Я посадил голубей рядом. Ушел. Ночью бесконечно просыпался. «Неужели умрет?» Едва рассвело, подался на улицу. С крыльца прислушался: не воркует ли Страшной? Так громко, так бурно он ворковал прежними утрами! Как назло, на заводе раздался гогот пневматического молотка, производившего клёпку в огромном резервуаре. Этот металлический гогот перекрыл газовый выхлоп из домны, равносильный взрыву на горе Магнитной. Где-то на прокате плоско грохнулась оземь кипа стальных листов. И уже не очень далеко, на краю огромного рельсового пространства, где вчера образовалось скопище поездов, груженных коксом, рудой, блюмами, проволокой, чугунными болванками, начал симфонить «Феликс Дзержинский» и, набирая ход, сильней раздувал свой настырный паровой звук. «Феликс Дзержинский» все симфонил, когда я медленно заглянул в гнездо. Цыганка трепала перышки на голове Страшного. Глаза Страшного были закрыты. В первый момент мне показалось, что он мертв. И стало жутко… Но тут он, вероятно, почувствовал мой взгляд и приоткрыл веки.
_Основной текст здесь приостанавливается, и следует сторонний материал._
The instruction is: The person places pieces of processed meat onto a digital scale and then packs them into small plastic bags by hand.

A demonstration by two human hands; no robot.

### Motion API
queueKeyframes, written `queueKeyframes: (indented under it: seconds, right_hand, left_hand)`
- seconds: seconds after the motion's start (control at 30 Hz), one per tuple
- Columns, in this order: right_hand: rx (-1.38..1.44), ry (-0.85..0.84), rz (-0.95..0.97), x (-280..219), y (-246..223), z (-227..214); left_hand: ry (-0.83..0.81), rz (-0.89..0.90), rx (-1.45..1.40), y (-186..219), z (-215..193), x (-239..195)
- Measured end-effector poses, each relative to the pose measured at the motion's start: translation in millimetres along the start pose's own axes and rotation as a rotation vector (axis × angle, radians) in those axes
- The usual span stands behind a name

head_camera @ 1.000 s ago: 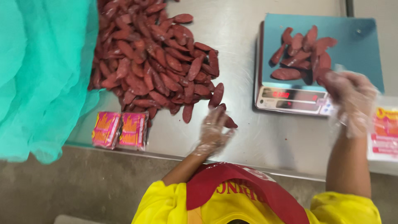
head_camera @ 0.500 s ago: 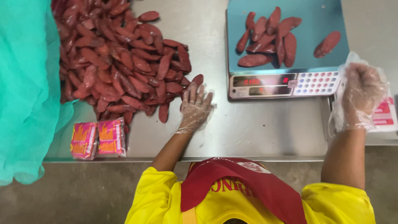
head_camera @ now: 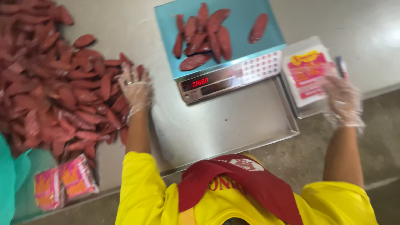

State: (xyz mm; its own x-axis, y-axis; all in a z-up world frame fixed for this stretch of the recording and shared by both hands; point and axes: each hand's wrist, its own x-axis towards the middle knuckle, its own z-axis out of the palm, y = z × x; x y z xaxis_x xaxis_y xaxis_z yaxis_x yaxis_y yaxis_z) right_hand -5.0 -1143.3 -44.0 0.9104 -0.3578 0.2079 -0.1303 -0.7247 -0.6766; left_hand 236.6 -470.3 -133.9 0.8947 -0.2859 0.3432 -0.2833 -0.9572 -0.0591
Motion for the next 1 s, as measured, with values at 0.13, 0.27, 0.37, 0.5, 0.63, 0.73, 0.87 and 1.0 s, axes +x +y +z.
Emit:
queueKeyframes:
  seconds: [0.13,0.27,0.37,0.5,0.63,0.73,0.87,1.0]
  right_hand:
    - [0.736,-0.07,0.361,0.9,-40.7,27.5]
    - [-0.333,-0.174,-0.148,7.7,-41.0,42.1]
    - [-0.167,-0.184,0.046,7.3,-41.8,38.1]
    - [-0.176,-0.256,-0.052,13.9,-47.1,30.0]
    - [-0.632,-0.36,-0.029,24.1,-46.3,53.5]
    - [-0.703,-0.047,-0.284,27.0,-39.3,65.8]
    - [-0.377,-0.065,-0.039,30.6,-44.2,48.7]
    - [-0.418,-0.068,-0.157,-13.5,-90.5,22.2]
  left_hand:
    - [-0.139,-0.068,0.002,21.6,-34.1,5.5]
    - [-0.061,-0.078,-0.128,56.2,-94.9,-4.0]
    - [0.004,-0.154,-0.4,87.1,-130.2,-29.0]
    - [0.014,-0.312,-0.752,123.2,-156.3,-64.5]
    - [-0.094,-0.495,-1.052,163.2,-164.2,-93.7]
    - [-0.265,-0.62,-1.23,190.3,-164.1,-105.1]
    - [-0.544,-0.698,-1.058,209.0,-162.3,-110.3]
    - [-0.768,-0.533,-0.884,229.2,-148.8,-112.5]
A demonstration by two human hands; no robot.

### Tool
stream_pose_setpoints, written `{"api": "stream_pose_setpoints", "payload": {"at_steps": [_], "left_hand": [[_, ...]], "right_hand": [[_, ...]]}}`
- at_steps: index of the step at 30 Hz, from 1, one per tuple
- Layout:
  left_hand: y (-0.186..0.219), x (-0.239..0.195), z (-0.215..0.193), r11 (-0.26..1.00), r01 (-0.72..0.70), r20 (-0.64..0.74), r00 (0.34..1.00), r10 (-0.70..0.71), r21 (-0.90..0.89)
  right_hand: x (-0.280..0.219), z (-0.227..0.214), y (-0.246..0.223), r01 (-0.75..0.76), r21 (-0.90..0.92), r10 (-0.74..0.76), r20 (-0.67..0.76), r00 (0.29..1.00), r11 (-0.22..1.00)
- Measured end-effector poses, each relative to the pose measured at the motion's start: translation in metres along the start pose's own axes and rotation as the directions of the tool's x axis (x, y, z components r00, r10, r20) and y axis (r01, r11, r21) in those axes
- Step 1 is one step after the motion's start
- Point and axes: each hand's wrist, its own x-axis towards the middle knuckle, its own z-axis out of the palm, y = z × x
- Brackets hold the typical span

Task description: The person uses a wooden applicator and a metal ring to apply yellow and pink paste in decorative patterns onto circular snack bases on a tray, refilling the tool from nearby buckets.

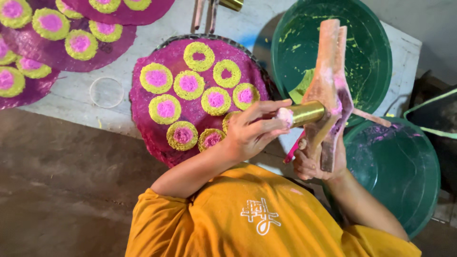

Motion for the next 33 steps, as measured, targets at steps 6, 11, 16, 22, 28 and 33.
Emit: {"api": "stream_pose_setpoints", "payload": {"at_steps": [6, 11, 16, 22, 28, 33], "left_hand": [[-0.001, 0.001, -0.004, 0.993, -0.03, -0.113, 0.993, 0.017, -0.114], [0.008, -0.006, -0.016, 1.0, -0.002, -0.084, 0.996, 0.002, -0.001], [0.019, -0.009, -0.031, 0.993, -0.034, -0.092, 0.995, 0.044, 0.111], [0.023, -0.011, -0.04, 0.991, -0.016, -0.104, 0.994, 0.031, 0.136], [0.018, -0.012, -0.042, 0.992, -0.038, -0.107, 0.993, 0.051, 0.122], [0.015, -0.013, -0.04, 0.993, -0.034, -0.102, 0.994, 0.046, 0.114]], "right_hand": [[0.014, 0.01, -0.003, -0.008, -0.022, 0.008, 0.028, 1.0, 1.0], [0.028, 0.011, -0.002, -0.067, -0.045, 0.07, 0.068, 0.995, 0.997], [0.039, 0.014, 0.008, -0.114, -0.001, 0.114, 0.106, 0.988, 0.993], [0.048, 0.014, 0.012, -0.15, 0.013, 0.148, 0.089, 0.985, 0.989], [0.053, 0.013, 0.018, -0.161, 0.031, 0.157, 0.105, 0.982, 0.986], [0.05, 0.012, 0.019, -0.134, 0.03, 0.131, 0.082, 0.988, 0.991]]}}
Не меньше недели Страшной был слаб и сам не мог ни пить, ни клевать. Я поил и кормил его изо рта. Как только он окреп, то садился мне на плечо и совался клювом в губы. Я прекратил кормить его таким образом, зато приучил есть с ладони. Сердитый, он, очищая от пшеницы ладонь, больно прихватывал кожу. Я стал осаживать Страшного вытянутой рукой. Он падал с подоблачной высоты, как мы говорили, колом, стоило мне несколько раз выбросить перед собой руку во всю длину.
К старому дому он не перестал летать. Поднявшись высоко, уводил стаю — у меня быстро создалась стая из наловленных чужаков — через Урал и, покружив над Магнитной, приходил обратно. Здесь он сразу спускался и сменял Цыганку на гнезде: ей необходимо было подкормиться и тоже полетать. Плешинки на голове и шее, портившие ее вид, заросли перышками, и стало явственно, несмотря на ее усталость, что она красавица. Мне нравилось смотреть на Цыганку в те минуты, когда она беззаботно прогуливалась. Ступает твердо, четко. Малиновые лапки просвечивают сквозь чулочки. Поступи и всему боковому очертанию придает гордую статность высокий изгиб груди, хвост, развернутый веером, и веслокрылость. Летала она легко. Быстро набирала высоту, но быстро и снижалась. Она беспокоилась, как бы куда-нибудь не делся ее Страшной, и, убедившись, что он на месте, опять пускалась в полет.
Как раз во время Цыганкиной разминки вывелся первый голубенок. Когда она спустилась вниз для своей обычной проверки, то обнаружила возле поленницы яичную скорлупу, а потом услыхала капельное попискивание из клетки. Она ворвалась в гнездо и клюнула Страшного: дескать, убирайся, раздавишь малыша. Он успокоительно укнул. Это не уняло ее новой тревоги. Она попыталась подобраться ему под зоб, чтобы сдвинуть его с птенца. Тогда он возмутился, вытолкнул Цыганку из клетки, а возвратясь на место, долго ворковал, выговаривая ей за панику и за то, что она недооценивает его отцовскую заботу, за то, что рвалась на гнездо до наступления своей смены.
Цыганка, хотя и усовестилась, однако не возвратилась на круг. Она сидела на дровах, не спуская глаз с насупленного Страшного. Едва он покинул клетку, бормотнув: садись, мол, давай, торопыга, она рванулась в гнездо и картавила оттуда, будто он слушал, о том, вероятно, что право опекать птенцов — прежде всего материнское право. Их размолвка на этом и закончилась, а дежурства мало-помалу начали учащаться: птенцы становились прожорливей. Это продолжалось до тех пор, пока голубята не покрылись костышами, синеватыми и кровавыми изнутри; в этих костышах, с длинными долбаками — так мы называли их клювы — они походили на уродцев. Мне и Саше не верилось, что когда-нибудь они примут «человеческий» вид, а из-за того, что их носы обещали быть длинными, мы приходили в неутешное отчаянье. Петька Крючин потешался над нами: сами из смердов, а хотим, чтобы голуби у нас были породистые, как брамины или кшатрии. Петька увлекался историей и любил козырнуть ученостью.